People in high places are competing to put a dollar number to the deadly ruination visited upon the Northeast by Hurricane Sandy.
Today at a press conference, New York Governor Andrew Cuomo estimated the damage done to his state by Hurricane Sandy at $33 billion and to the region at $50 billion. The governor’s estimate exceeded that of disaster modeler EQECAT, which put total insured losses at $10 billion to $20 billion and economic losses at $30 billion to $50 billion on Nov. 1. The EQECAT numbers dueled with the projections of AIR Worldwide, another risk modeler, which pegged insured losses at $7 billion to $15 billion at about the same time.
Given the densely populated area it struck, Hurricane Sandy may end up being the most destructive natural disaster in U.S. history. Of course, Sandy’s precise ranking isn’t likely to matter to those who directly experienced it, losing property, livelihoods — and in some cases loved ones. Upwards of 72 people died from the storm in New York and New Jersey.

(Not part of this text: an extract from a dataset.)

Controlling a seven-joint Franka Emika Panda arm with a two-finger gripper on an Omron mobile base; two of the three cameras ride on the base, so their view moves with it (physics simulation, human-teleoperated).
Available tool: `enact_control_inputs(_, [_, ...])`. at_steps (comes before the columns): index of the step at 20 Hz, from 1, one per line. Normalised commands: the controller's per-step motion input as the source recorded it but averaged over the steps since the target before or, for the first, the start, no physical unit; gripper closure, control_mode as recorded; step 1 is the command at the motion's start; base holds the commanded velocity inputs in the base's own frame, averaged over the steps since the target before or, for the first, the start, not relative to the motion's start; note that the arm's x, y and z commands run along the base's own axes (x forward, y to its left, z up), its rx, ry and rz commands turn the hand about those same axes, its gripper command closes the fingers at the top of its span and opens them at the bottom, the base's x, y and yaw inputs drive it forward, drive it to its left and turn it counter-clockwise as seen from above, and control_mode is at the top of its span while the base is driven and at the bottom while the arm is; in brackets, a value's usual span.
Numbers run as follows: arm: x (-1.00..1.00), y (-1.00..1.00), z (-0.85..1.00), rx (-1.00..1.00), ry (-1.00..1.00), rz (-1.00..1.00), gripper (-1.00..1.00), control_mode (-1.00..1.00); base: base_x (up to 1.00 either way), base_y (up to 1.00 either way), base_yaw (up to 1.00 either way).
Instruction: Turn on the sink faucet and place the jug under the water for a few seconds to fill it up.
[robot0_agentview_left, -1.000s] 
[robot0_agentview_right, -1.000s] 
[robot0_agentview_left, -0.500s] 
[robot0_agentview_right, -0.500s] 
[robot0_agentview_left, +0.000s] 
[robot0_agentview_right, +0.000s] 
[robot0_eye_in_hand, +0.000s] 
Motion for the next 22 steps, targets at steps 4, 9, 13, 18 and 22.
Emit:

But as elected officials, risk modelers, the media, and others continue to quantify the storm, don’t be afraid to question the validity of the numbers—and to ask what purpose they serve.

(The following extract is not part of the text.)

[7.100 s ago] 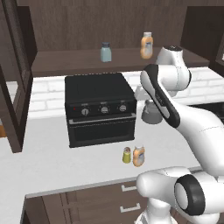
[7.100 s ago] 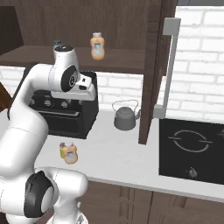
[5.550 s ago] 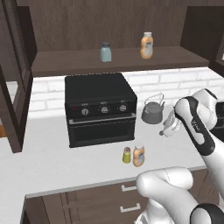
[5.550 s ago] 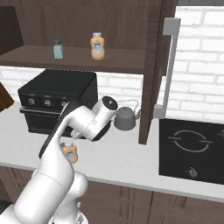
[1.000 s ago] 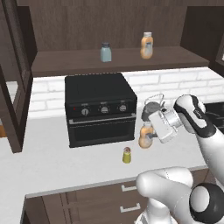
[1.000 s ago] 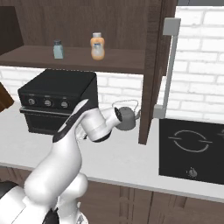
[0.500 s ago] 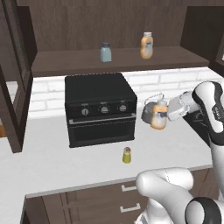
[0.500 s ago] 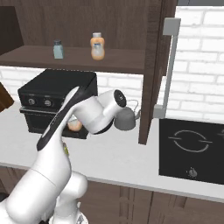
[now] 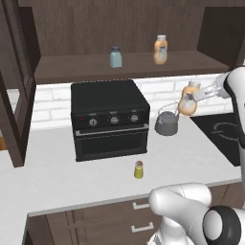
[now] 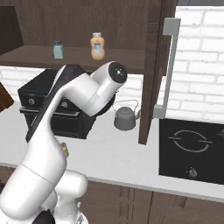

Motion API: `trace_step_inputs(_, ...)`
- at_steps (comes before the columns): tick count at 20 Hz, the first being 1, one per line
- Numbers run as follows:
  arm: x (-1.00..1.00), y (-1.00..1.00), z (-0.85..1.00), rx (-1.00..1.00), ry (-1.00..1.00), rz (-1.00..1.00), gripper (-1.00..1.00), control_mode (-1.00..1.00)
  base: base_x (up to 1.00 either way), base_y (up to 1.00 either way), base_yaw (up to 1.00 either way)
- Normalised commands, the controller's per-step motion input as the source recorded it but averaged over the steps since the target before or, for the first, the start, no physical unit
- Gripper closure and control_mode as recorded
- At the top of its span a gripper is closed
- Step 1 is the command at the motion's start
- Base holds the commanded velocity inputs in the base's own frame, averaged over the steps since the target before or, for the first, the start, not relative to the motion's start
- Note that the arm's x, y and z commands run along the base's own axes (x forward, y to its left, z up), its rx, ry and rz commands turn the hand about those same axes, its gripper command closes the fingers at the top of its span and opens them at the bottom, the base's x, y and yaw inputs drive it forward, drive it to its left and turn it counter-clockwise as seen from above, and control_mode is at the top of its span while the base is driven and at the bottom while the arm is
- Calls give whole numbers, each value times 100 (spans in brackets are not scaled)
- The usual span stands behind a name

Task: Put the shaker and condiment bottle from the counter next to their counterparts in the cabinet.

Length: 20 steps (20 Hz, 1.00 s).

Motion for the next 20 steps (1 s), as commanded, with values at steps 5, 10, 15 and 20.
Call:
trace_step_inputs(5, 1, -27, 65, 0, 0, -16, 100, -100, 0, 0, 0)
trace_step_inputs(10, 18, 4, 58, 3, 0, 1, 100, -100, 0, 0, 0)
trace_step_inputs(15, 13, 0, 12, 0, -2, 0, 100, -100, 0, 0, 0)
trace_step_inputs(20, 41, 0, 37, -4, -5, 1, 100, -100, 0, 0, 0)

Estimating disaster losses is an “imprecise science,” economist Kevin L. Kliesen wrote in a 1994 Federal Reserve Bank of St. Louis article. As a disaster subsides, on-the-ground observers tend to overstate dramatically the damage done. “Some estimates in the immediate aftermath of Hurricane Andrew put the damages as high as $60 billion, two to three times its projected final total,” Kliesen writes. The early estimates of damage done by the 1993 flood of nine Midwestern states and the 1994 Northridge (California) earthquake committed the same error, he points out.

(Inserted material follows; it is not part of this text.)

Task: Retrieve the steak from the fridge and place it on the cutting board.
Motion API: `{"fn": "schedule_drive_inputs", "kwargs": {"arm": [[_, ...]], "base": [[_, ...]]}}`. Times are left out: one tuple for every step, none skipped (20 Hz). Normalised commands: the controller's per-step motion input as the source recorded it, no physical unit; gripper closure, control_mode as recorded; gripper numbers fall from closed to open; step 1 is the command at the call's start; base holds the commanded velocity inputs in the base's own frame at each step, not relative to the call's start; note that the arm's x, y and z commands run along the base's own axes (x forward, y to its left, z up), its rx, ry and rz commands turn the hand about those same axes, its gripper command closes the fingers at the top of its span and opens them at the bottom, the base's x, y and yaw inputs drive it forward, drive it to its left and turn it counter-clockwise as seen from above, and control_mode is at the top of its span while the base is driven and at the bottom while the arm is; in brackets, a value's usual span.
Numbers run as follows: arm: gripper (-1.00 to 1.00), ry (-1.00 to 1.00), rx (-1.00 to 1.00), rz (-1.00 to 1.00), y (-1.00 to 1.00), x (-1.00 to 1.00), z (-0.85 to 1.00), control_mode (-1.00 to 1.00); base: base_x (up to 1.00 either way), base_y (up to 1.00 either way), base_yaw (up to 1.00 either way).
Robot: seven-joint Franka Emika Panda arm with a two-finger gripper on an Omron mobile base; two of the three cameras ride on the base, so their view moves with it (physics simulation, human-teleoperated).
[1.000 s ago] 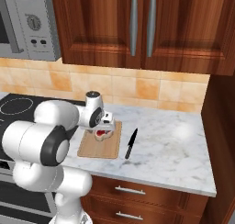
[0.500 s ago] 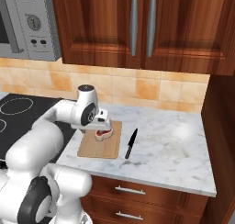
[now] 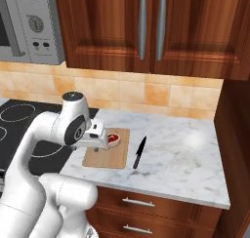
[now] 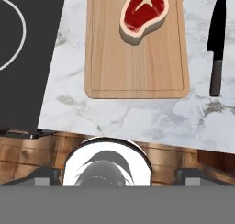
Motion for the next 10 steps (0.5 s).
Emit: {"fn": "schedule_drive_inputs", "kwargs": {"arm": [[-1.0,-0.03,0.0,-0.11,0.58,-0.61,0.0,-1.0],[-1.0,-0.07,0.0,-0.18,0.69,-0.44,0.0,-1.0],[-1.0,-0.08,0.01,-0.24,0.64,-0.37,0.0,-1.0],[-1.0,-0.08,0.01,-0.28,0.73,-0.33,0.0,-1.0],[-1.0,-0.08,0.0,-0.28,0.85,-0.25,0.0,-1.0],[-1.0,-0.05,0.0,-0.26,0.84,-0.19,0.0,-1.0],[-1.0,-0.05,0.0,-0.27,0.82,-0.19,0.0,-1.0],[-1.0,-0.04,0.0,-0.25,0.74,-0.17,0.04,-1.0],[-1.0,-0.03,0.0,-0.23,0.66,-0.15,0.17,-1.0],[-1.0,0.0,0.0,-0.2,0.56,-0.14,0.23,-1.0]], "base": [[0.0,0.0,0.0],[0.0,0.0,0.0],[0.0,0.0,0.0],[0.0,0.0,0.0],[0.0,0.0,0.0],[0.0,0.0,0.0],[0.0,0.0,0.0],[0.0,0.0,0.0],[0.0,0.0,0.0],[0.0,0.0,0.0]]}}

Obviously, chaos and confusion reign during and after a natural disaster; we can’t be expected to calculate with any accuracy the damage done by a natural disaster as it winds down. This is not unique to disaster scenarios: chaos and confusion also tend to undo us when we attempt to make economic estimates during placid, windless spring days. Kliesen hypothesizes that we tend to exaggerate the damage done because buildings and infrastructure often appear to be complete losses at first glance. Later, when waters recede, some of these complete losses are found to be repairable. Also, he cites academic work, which argues that politicians have an economic incentive to overestimate losses because that gives them leverage over obtaining federal disaster dollars. That’s consistent with the report in Newsday today, which states, “Cuomo said he will press the Federal Emergency Management Agency to foot the bill for most of the Sandy cleanup.”